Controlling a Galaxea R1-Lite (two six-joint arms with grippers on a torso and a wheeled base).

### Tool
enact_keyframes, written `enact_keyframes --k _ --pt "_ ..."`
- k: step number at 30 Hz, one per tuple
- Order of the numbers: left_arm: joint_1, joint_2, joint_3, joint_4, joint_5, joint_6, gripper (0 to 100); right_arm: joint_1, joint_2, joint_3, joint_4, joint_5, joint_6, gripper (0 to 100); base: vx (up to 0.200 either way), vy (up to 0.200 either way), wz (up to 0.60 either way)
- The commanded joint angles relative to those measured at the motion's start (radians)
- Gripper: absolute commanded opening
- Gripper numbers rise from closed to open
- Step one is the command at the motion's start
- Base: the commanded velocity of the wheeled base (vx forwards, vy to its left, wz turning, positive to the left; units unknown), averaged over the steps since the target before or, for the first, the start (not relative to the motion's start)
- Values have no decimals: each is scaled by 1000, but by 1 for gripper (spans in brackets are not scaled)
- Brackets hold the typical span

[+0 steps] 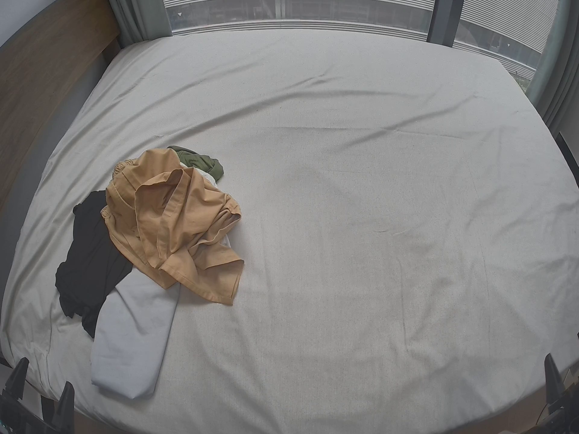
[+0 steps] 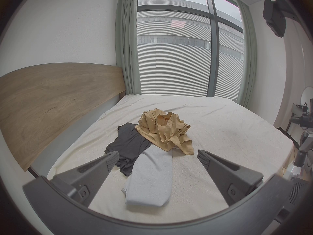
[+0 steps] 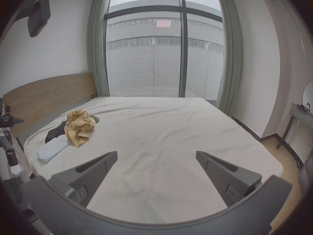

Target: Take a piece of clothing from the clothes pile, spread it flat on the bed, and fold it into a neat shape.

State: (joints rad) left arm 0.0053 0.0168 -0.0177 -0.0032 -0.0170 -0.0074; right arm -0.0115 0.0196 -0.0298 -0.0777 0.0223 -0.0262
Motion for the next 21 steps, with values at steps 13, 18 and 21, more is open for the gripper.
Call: enact_keyframes --k 13,18,21 --pt "-1 -17 18 0 0 1 100 136 365 -156 -97 56 -5 100 0 0 0" --pt "-1 -17 18 0 0 1 100 150 479 -237 -126 54 14 100 0 0 0" --pt "-1 -17 18 0 0 1 100 153 566 -311 -137 56 15 100 0 0 0"
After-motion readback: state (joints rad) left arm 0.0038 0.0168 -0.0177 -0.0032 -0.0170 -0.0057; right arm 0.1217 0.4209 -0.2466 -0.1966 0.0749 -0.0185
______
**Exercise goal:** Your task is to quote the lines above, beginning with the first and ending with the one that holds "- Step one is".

**Written response:**
Controlling a Galaxea R1-Lite (two six-joint arms with grippers on a torso and a wheeled base).

### Tool
enact_keyframes, written `enact_keyframes --k _ --pt "_ ..."`
- k: step number at 30 Hz, one per tuple
- Order of the numbers: left_arm: joint_1, joint_2, joint_3, joint_4, joint_5, joint_6, gripper (0 to 100); right_arm: joint_1, joint_2, joint_3, joint_4, joint_5, joint_6, gripper (0 to 100); base: vx (up to 0.200 either way), vy (up to 0.200 either way), wz (up to 0.60 either way)
- The commanded joint angles relative to those measured at the motion's start (radians)
- Gripper: absolute commanded opening
- Gripper numbers rise from closed to open
- Step one is the command at the motion's start

Work on this exercise is finished, so nothing remains.